Lantas, bagaimana jika satu tuhan berkehendak A akan terjadi, sementara tuhan lain berkehendak A tidak akan terjadi.
Dalam persoalan kehendak kedua tuhan, hanya terjadi dua hal, kehendak keduanya berbeda dan kehendak keduanya sama. Pertama, jika kedua tuhan memiliki kehendak yang berbeda, satunya menuntut adanya (pergerakan) suatu benda, sementara yang lain berkehendak diamnya (pergerakan) suatu benda. Maka kemungkinan yang timbul ada tiga kemungkinan. Kemungkinan pertama, kehendak kedua tuhan tersebut tercapai dan ini adalah hal yang mustahil, karena tidak bisa di logikakan secara akal. Kemungkinan kedua adalah, kehendak keduanya tidak pernah tercapai, berarti kedua tuhan lemah, dan alam tidak mungkin ada jika tuhannya lemah (tidak kuasa) dalam menciptakan. Dan ini jelas saja mustahil, karna pada kenyataan nya alam sudah diciptakan. Kemungkinan ketiga adalah Tercapai nya salah satu kehendak dari kedua tuhan. Misalnya satu tuhan menginginkan penciptaan alam semesta, dan itu tercapai. Sementara kehendak tuhan lainnya tidak tercapai, yaitu tidak menginginkan terciptanya alam. Otomatis tuhan kedua tidak bisa dianggap sebagai tuhan sebagaimana dia tidak berkuasa atas kehendak nya sendiri. Oleh karena itu kemungkinan adanya dua tuhan adalah hal yang mustahil sebagaimana firman Allah dalam Al-Quran: (law kâna fîhimâ âlihatun illallâhi iafasadatâ). Abu Daqiqah menutup pembahasan keesaan Tuhan dengan dalil naqli (al-Quran).
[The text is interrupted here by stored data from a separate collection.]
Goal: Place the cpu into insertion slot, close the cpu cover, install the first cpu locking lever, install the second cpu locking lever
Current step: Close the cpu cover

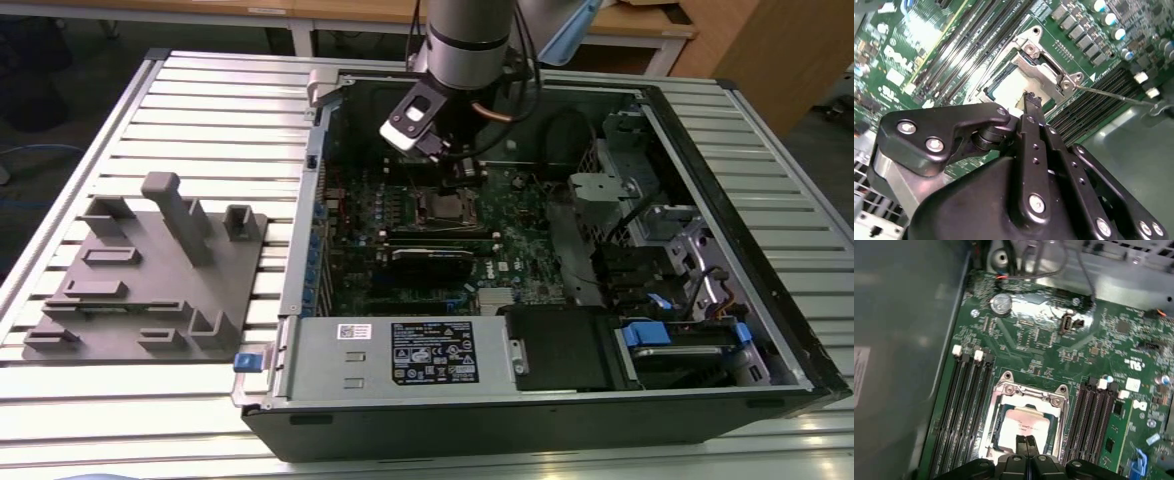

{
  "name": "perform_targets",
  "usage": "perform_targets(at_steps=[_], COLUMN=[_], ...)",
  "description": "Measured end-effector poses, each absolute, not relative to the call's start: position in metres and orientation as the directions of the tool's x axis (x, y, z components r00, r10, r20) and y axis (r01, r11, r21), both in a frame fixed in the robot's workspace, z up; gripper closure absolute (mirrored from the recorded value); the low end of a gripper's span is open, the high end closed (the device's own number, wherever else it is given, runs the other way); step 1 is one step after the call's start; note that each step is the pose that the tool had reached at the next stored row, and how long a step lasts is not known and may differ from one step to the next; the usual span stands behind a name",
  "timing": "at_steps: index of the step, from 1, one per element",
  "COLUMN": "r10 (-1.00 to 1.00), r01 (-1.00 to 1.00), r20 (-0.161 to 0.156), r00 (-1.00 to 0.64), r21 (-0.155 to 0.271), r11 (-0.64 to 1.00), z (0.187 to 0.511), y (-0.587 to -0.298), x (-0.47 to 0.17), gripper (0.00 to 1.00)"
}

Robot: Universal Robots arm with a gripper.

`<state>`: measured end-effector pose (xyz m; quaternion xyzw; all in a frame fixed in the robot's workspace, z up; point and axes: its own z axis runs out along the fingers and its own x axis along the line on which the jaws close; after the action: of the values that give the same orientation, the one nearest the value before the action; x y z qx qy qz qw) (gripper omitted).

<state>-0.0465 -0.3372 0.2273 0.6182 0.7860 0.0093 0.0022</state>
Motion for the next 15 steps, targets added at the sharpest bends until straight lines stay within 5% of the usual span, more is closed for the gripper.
perform_targets(at_steps=[15], r10=[0.943], r01=[0.943], r20=[0.008], r00=[-0.334], r21=[0.017], r11=[0.333], z=[0.2272], y=[-0.3372], x=[-0.0465], gripper=[0.9])
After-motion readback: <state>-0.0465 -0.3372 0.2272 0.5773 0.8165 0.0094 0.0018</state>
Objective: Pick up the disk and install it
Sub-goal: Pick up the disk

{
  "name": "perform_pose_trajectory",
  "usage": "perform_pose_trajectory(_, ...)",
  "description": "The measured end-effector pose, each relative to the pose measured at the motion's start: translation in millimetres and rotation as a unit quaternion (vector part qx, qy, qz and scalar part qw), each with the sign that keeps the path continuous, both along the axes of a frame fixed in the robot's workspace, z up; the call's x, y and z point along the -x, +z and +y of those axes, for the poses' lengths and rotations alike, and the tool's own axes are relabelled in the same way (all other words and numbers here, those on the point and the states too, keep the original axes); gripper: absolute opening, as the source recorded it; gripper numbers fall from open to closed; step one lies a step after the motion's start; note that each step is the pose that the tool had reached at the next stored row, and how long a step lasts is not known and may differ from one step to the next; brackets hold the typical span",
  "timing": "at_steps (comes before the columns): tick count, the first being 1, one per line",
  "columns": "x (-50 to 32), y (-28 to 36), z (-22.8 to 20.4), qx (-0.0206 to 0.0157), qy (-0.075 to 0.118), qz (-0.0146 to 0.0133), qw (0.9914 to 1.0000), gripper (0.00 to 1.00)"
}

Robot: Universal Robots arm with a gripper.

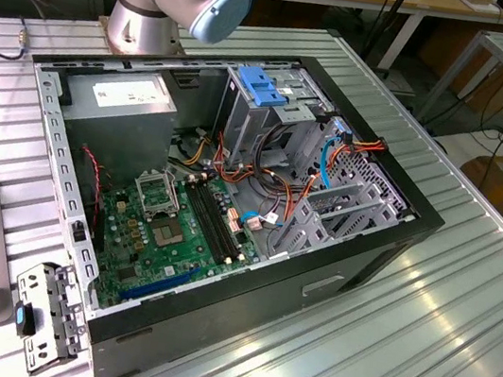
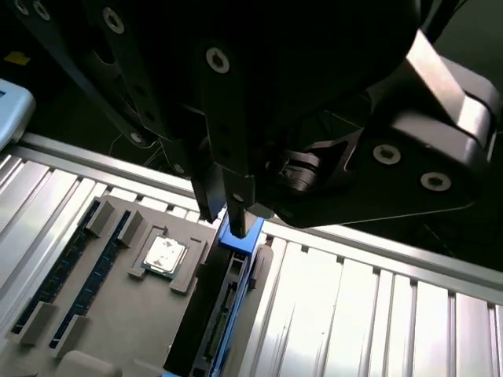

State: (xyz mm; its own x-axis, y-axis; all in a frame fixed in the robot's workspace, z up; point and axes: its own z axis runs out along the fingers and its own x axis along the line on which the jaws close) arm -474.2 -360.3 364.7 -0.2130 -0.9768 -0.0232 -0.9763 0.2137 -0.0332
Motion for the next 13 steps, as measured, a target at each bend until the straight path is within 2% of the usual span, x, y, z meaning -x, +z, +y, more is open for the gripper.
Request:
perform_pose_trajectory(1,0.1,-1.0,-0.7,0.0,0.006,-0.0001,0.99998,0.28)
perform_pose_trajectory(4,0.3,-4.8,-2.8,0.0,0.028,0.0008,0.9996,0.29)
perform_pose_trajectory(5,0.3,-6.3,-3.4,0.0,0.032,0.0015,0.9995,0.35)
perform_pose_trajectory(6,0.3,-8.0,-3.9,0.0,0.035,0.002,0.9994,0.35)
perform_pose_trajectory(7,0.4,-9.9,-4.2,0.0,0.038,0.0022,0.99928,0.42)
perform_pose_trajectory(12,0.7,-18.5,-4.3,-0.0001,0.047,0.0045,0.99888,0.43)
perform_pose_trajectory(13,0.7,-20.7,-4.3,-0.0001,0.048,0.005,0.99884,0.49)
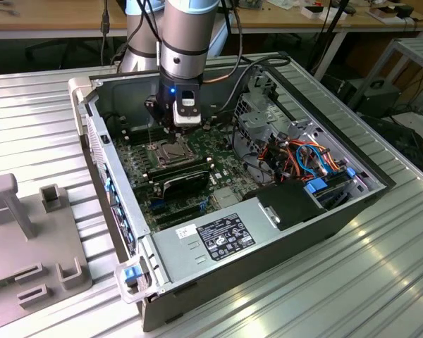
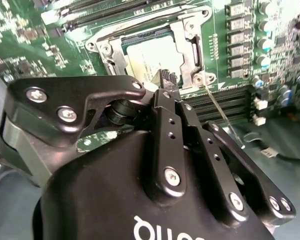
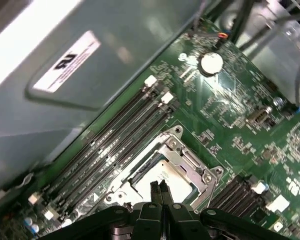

Adapun buku jilid kedua, selain berisi mengenai ajaran Tauhid, juga berisi ringkasan ilmu Kalam. Pada beberapa pembahasan mengenai Akidah, Abu Daqiqah mengungkapkan pendapat Muktazilah, Asyairoh dan Maturidiyah (yang mewakili firqoh-firqoh ilmu Kalam).
Di pembahasan masalah perbuatan buruk, Abu Daqiqah memaparkan pendapat dua firqoh ilmu Kalam yaitu Muktazilah dan Asyairoh. Asyairoh dan Maturidiyah berpendapat dengan dalil naqli (al-Quran). Asyairoh berpegang dengan dalil: (wala yanfaukum nushî in aradtu an anshoha lakum in kânallahu yurîdu an yaghwiyakum huwa rabbukum) Q.S Hud ayat 34. Intinya, Tuhan tidak menghendaki kesesatan. Sedangkan Muktazilah berpegang pada ayat: (wa mallahu yurîdu dzulman lil alamin) Q. S Ghafir ayat 31. Maka dari itu, maklum adanya bahwa sebuah kedzaliman yang terjadi murni karena kehendak umat.
Saya mengambil kesimpulan bahwa Abu Daqiqah disini mengupayakan adanya unsur akal manusia dalam mengafirmasi kebenaran agama tauhid. Beragama yang baik bukan berarti harus menerima mentah-mentah semua doktrin agama. Akan tetapi, mengkaji ajaran agama secara matang juga merupakan ciri dari pemeluk agama yang baik. Abu Daqiqah dalam menjabarkan urusan tauhid, tidak menafikan peran akal dan teks. Menurutnya, dua instrumen (akal-teks) bisa digunakan untuk mengkaji ilmu Tauhid.
Konon, kitab ini adalah diktat Al-Azhar era 70-an, dan sekarang digunakan lagi sebagai diktat fakultas Ushuluddin tahun pertama dan kedua. Selain karena ringkasnya kitab ini dalam membahas ilmu Tauhid dan ilmu Kalam, kitab ini juga memiliki gaya bahasa yang rumit. Dengan begitu, kitab ini akan selalu relevan dikaji dari masa ke masa dari sisi manapun itu. Entah dari sisi bahasa ataupun dari isi kitab itu sendiri sebagaimana yang saya bahas diatas. Wallahu alam.